Illumination enhances methane production from thermophilic anaerobic digestion by C. Tada; K. Tsukahara; S. Sawayama (pp. 363-368).
Incandescent lamp illumination enhanced methane production from a thermophilic anaerobic digestion reactor (55°C) supplied with glucose. After 10 days of operation, the volume of methane produced from light reactors was approximately 2.5 times higher than that from dark reactors. A comparison of the carbon balance between light and dark conditions showed that methane produced from hydrogen and carbon dioxide in the light reactors was higher than that from the dark reactors. When hydrogen or acetate was fed into the reactors, methane production with added hydrogen was faster and higher under light conditions than under dark conditions. The use of blue light-emitting diodes also enhanced methane production over that under dark conditions. The 16S rRNA gene copy numbers for Methanothermobacter spp. in the light reactor and in the dark reactor were at the same level. The copy number for Methanosarcina spp. in the light reactors was approximately double than that in the dark reactors. These results suggest that blue light enhances the methanogenic activity of hydrogenotrophic methanogens.

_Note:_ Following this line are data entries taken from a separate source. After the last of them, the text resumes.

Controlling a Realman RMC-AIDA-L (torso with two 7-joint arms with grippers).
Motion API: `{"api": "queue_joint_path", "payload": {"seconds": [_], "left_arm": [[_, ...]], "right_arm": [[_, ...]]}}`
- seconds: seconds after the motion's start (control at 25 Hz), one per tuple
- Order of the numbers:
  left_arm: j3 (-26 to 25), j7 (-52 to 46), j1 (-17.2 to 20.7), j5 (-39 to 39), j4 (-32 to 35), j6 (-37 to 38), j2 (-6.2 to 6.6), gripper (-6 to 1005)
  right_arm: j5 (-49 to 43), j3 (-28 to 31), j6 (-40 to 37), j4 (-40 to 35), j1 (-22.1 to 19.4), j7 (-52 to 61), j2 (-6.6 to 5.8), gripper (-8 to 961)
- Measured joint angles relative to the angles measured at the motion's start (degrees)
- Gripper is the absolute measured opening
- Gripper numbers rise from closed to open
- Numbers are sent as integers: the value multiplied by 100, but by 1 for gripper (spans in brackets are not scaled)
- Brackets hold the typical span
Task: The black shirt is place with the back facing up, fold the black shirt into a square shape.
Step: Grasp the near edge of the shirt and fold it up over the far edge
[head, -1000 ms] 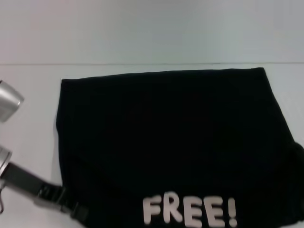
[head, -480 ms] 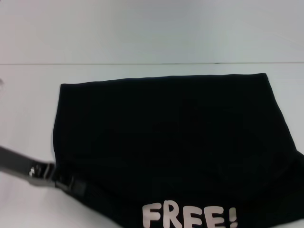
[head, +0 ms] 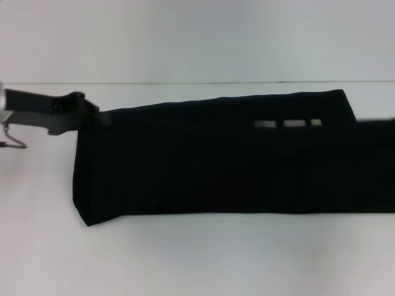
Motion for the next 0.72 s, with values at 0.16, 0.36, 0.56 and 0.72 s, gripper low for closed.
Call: {"api": "queue_joint_path", "payload": {"seconds": [0.16, 0.36, 0.56, 0.72], "left_arm": [[553, -222, -135, 14, -394, -1218, -101, 1], [1030, -408, -166, 27, -438, -2037, -309, 1], [1122, -441, -213, 20, -432, -2685, -388, 1], [1126, -408, -244, 5, -430, -3049, -413, 1]], "right_arm": [[-67, -306, 1226, 876, 461, -49, 23, 51], [-75, -898, 2452, 1174, 752, 3, 360, 52], [-79, -1294, 3389, 1289, 921, 33, 538, 52], [-79, -1605, 3891, 1341, 1002, 34, 605, 52]]}}
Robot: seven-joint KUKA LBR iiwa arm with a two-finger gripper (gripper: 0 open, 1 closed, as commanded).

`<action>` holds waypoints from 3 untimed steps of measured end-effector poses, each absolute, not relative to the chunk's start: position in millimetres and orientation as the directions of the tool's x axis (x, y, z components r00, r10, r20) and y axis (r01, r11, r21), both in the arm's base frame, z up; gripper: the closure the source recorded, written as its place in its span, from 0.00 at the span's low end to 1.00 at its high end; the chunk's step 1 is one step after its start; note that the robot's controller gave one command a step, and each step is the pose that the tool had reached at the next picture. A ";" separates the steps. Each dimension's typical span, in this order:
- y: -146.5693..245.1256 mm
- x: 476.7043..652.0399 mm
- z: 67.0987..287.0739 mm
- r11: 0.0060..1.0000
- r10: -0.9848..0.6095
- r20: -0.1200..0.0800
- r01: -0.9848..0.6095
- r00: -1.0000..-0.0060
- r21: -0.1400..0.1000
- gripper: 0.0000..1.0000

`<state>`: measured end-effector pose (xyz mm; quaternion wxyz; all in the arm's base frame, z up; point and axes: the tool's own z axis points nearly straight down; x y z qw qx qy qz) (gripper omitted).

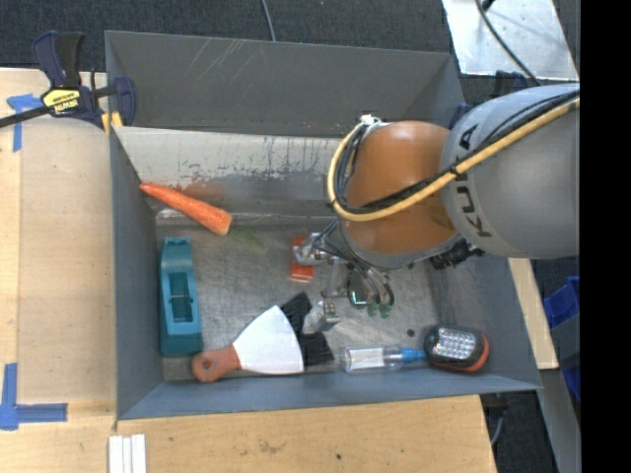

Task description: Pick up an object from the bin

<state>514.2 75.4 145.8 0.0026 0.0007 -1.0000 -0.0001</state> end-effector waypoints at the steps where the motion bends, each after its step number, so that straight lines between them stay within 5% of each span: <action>1: 75.1 516.2 149.2 1.000 0.000 -0.002 0.000 -1.000 0.001 0.00; 2: 111.3 498.1 95.3 0.958 -0.287 -0.006 -0.287 -0.958 -0.002 0.00; 3: 116.1 493.0 90.2 0.934 -0.358 0.010 -0.358 -0.934 0.003 0.00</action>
Offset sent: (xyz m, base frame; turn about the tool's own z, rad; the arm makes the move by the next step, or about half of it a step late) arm -0.0267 0.0515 -0.0758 -0.4004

Complete mineralisation of dimethylformamide by Ochrobactrum sp. DGVK1 isolated from the soil samples collected from the coalmine leftovers by Y. Veeranagouda; P. V. Emmanuel Paul; P. Gorla; D. Siddavattam; T. B. Karegoudar (pp. 369-375).
A bacterial strain DGVK1 capable of using N,N-dimethylformamide (DMF) as sole source of carbon and nitrogen was isolated from the soil samples collected from the coalmine leftovers. The molecular phylogram generated using the complete sequence of 16S rDNA of the strain DGVK1 showed close links to the bacteria grouped under Brucellaceae family that belongs to alphaproteobacteria class. Specifically, the 16S rDNA sequence of strain DGVK1 has shown 97% similarity to Ochrobactrum anthropi LMG 3331 (D12794). This bacterium has also shown impressive growth on dimethylamine, methylamine, formaldehyde and formate that are considered to be the prominent catabolic intermediates of DMF. DMF degradation has led to the accumulation of ammonia and dimethylamine contributing to the increase of pH of the medium. The DMF-grown resting cells of Ochrobactrum sp. DGVK1 have also contributed for the release of ammonia when resting cell suspension was added to phosphate buffer containing DMF. Similar experiments done with the glucose-grown cultures have not produced ammonia and thus indicating the inducible nature of DMF-degrading enzymes in Ochrobactrum sp. DGVK1. Further, dimethylformamidase, dimethylamine dehydrogenase and methylamine dehydrogenase, the key enzymes involved in the degradation of DMF, were assayed, and the activities of these enzymes were found only in DMF-grown cultures further confirming the inducible nature of the DMF degradation. Based on these results, DMF degradation pathway found in Ochrobactrum sp. DGVK1 has been proposed.